* _What the exercise asks_
Take the entries below and print only the lines from the one with "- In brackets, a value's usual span" through the one with "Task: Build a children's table", exactly as they stand, both ends included.
________
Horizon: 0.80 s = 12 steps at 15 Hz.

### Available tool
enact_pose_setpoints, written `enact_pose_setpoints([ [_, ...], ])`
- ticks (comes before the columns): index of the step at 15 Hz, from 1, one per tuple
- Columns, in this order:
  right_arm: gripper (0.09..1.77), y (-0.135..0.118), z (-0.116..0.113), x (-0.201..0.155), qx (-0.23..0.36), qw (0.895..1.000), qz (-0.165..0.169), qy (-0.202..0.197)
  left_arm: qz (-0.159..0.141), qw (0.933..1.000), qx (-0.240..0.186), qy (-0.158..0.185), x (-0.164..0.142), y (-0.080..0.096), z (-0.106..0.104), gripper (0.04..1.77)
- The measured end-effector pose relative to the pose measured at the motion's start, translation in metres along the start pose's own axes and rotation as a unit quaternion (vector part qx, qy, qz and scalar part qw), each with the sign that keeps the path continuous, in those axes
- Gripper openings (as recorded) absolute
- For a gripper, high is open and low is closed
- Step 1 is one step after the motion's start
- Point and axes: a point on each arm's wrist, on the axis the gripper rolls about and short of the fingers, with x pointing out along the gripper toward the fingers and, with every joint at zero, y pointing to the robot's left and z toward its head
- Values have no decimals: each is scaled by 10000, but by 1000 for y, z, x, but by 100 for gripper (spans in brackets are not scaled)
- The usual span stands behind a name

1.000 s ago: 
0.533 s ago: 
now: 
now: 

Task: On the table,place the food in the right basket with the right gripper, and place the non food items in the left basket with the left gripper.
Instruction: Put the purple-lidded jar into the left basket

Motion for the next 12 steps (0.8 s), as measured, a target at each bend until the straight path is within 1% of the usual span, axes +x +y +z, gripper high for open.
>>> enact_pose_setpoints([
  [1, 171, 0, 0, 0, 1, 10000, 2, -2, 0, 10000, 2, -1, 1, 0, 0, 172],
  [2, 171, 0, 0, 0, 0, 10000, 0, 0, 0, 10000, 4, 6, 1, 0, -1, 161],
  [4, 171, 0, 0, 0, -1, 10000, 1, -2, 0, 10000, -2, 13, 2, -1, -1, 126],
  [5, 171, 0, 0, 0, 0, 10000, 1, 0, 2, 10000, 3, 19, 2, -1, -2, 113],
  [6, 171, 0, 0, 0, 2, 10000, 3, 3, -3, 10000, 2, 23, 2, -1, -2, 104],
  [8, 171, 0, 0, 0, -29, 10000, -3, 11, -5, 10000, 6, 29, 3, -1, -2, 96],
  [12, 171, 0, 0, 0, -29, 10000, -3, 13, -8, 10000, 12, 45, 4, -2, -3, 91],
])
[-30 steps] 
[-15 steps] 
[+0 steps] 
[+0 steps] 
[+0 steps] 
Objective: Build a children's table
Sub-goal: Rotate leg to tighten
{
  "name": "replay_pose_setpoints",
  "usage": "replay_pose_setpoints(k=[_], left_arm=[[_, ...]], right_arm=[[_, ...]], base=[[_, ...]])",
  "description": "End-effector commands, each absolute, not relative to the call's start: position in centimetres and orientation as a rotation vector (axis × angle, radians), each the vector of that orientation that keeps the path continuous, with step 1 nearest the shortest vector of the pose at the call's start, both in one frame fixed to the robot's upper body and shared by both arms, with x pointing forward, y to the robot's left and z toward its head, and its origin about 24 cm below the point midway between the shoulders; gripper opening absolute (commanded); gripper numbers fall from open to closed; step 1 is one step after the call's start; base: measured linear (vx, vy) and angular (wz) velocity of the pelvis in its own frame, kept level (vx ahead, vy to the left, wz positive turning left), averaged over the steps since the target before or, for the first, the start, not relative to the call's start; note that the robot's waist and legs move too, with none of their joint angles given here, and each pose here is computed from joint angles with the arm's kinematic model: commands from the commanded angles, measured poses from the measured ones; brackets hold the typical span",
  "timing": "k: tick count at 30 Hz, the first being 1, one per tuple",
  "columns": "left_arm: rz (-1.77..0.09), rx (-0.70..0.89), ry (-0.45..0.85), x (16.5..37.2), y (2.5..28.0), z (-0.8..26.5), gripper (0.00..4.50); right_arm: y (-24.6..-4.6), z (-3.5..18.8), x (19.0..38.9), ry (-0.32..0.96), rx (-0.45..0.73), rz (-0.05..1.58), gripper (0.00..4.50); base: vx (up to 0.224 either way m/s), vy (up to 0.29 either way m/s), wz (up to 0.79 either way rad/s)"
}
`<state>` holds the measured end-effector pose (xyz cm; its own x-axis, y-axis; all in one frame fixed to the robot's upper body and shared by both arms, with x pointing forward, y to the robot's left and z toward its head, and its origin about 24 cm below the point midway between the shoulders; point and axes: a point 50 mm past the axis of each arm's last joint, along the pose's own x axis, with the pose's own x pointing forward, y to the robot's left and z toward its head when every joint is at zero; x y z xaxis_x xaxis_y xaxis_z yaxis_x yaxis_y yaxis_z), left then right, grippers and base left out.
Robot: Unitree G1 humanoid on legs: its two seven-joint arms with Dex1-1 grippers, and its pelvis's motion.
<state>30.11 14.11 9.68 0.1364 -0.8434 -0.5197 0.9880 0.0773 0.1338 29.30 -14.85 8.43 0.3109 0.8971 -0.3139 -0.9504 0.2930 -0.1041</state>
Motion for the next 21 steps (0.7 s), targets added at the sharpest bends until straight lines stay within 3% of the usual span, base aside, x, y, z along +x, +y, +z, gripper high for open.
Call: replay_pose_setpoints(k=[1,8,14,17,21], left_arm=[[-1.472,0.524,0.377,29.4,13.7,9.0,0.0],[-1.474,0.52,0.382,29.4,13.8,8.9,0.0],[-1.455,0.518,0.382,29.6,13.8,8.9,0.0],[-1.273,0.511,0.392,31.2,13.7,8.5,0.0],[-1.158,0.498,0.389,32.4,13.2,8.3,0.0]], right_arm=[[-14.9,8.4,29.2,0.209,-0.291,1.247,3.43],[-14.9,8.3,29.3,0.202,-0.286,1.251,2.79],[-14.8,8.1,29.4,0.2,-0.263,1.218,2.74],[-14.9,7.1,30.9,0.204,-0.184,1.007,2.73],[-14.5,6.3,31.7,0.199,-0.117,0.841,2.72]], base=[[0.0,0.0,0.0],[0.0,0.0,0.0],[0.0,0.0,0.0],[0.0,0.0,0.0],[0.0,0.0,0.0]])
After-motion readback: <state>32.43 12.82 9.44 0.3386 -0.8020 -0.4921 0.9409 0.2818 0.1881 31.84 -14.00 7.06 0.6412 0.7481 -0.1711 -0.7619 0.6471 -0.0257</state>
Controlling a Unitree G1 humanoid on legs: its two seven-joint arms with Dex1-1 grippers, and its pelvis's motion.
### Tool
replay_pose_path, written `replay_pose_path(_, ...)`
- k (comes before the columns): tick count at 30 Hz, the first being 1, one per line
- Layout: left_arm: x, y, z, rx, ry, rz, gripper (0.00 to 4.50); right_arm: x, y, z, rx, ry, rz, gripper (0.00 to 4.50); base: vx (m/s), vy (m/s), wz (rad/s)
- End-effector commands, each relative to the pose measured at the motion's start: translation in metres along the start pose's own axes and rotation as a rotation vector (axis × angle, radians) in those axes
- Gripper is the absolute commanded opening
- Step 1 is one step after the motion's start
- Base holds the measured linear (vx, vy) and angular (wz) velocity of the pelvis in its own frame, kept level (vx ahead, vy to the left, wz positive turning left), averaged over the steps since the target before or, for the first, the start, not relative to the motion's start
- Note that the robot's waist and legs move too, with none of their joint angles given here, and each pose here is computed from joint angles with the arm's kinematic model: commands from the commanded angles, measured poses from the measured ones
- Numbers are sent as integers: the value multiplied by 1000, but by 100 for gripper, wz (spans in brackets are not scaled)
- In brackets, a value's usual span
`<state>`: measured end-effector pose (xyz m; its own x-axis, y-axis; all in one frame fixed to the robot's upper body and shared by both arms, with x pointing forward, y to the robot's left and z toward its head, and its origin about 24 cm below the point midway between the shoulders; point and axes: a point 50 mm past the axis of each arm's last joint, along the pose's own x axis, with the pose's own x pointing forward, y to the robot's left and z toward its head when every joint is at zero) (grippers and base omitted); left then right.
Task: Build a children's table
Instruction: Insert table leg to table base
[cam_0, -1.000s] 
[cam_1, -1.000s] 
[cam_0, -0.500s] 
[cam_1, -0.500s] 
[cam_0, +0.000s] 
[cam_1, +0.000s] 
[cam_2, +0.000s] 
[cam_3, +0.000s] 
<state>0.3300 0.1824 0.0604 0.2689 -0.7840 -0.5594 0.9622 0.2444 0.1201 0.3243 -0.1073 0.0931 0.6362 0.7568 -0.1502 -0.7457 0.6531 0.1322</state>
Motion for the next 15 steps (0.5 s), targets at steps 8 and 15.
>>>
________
* _Exercise output_
- In brackets, a value's usual span
`<state>`: measured end-effector pose (xyz m; its own x-axis, y-axis; all in one frame fixed to the robot's upper body and shared by both arms, with x pointing forward, y to the robot's left and z toward its head, and its origin about 24 cm below the point midway between the shoulders; point and axes: a point 50 mm past the axis of each arm's last joint, along the pose's own x axis, with the pose's own x pointing forward, y to the robot's left and z toward its head when every joint is at zero) (grippers and base omitted); left then right.
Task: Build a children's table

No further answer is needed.